**Aim of the exercise**
Search the records below for the word "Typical" and show every line where it occurs.

**Information**
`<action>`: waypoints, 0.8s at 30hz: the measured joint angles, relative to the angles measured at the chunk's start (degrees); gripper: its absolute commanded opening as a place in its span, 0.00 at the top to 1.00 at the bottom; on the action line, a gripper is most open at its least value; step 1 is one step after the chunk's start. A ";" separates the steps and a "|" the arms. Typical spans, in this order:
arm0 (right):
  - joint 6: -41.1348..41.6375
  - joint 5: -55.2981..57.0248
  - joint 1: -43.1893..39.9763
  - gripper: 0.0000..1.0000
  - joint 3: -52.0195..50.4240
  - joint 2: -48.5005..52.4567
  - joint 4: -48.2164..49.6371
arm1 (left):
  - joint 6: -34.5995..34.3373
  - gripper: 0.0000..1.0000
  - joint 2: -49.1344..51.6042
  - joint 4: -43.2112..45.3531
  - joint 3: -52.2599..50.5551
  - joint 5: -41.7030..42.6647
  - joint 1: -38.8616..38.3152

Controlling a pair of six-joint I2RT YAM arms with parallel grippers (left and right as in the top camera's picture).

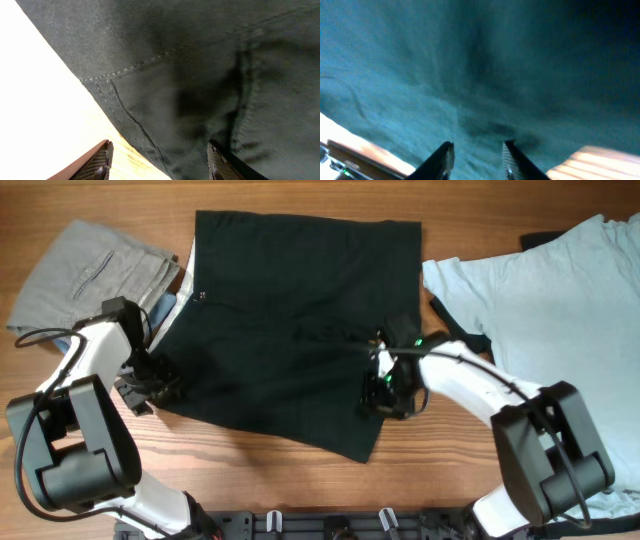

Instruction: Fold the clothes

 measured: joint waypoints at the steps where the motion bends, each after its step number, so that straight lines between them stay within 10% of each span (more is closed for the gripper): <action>1: 1.66 -0.61 0.72 0.86 -0.98 -0.37 0.72 | 0.37 0.36 0.00 -0.22 0.57 0.70 0.00; 19: 20.92 5.29 -19.65 0.96 -8.17 -9.79 -5.35 | 11.06 0.11 -17.88 -0.50 2.47 23.30 0.00; 24: 20.39 8.04 -23.32 0.79 -6.21 -16.20 -8.33 | 12.28 0.14 -19.69 0.90 2.47 27.71 0.00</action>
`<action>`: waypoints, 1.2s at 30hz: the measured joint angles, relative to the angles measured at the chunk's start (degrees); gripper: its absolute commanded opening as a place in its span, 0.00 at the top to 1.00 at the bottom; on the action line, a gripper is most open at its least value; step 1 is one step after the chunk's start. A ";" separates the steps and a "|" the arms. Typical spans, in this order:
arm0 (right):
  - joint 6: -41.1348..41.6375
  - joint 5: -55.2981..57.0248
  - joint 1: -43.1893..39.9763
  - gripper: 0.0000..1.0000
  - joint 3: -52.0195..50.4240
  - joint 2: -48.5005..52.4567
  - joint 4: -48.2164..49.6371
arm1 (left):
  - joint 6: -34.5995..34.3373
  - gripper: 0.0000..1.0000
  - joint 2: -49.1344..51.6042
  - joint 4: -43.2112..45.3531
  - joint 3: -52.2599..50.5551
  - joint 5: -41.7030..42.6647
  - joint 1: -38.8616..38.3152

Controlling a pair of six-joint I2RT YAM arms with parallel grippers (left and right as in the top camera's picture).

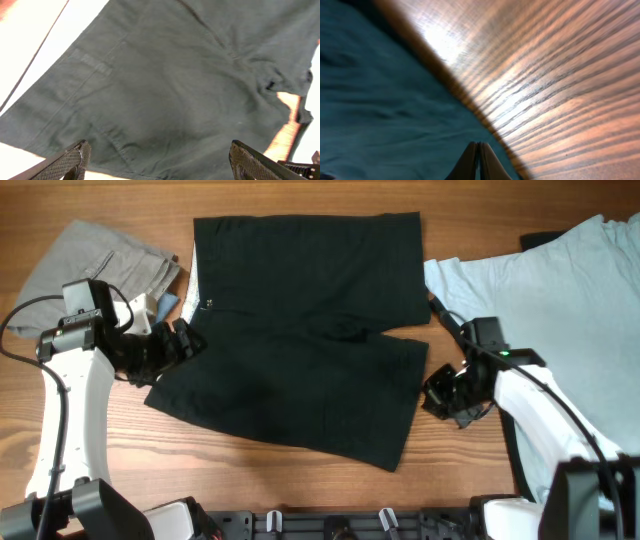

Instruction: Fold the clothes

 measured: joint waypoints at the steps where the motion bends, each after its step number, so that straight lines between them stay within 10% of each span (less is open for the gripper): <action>1: -0.94 0.22 -0.31 0.76 0.81 -1.44 0.02 | 0.04 0.16 -0.02 0.66 0.00 0.90 0.00; 8: -12.90 -3.08 2.43 0.83 2.14 -4.70 14.40 | 1.27 0.50 -0.02 4.39 0.00 3.85 -0.87; 16: -11.37 -8.26 18.38 0.75 2.86 8.52 2.23 | 1.20 0.27 -0.02 5.16 0.00 4.52 -4.55; 19: -8.24 -6.49 19.82 0.91 3.04 14.25 4.33 | 1.05 0.25 -0.02 4.68 0.00 4.55 -4.57; 29: -1.36 -10.27 9.16 0.96 4.50 18.32 0.66 | 1.05 0.20 -0.02 3.87 0.00 4.55 -4.57; 36: -1.60 7.10 -0.22 0.84 4.72 12.76 -3.08 | 1.07 0.20 -0.02 4.00 0.00 4.55 -4.57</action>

**Answer area**
`<action>`: waypoints, 0.8s at 30hz: the measured joint angles, relative to the angles measured at the chunk's start (degrees); gripper: its absolute commanded opening as a place in its span, 0.00 at the top to 1.00 at the bottom; on the action line, a gripper is most open at its least value; step 1 is one step after the chunk's start. A ";" separates the steps and a "|" the arms. Typical spans, in this order:
`<action>`: waypoints, 1.2s at 30hz: the measured joint angles, relative to the angles measured at the chunk's start (degrees); gripper: its absolute commanded opening as a place in its span, 0.00 at the top to 1.00 at the bottom; on the action line, a gripper is most open at its least value; step 1 is one step after the chunk's start. A ";" separates the steps and a "|" the arms. Typical spans, in this order:

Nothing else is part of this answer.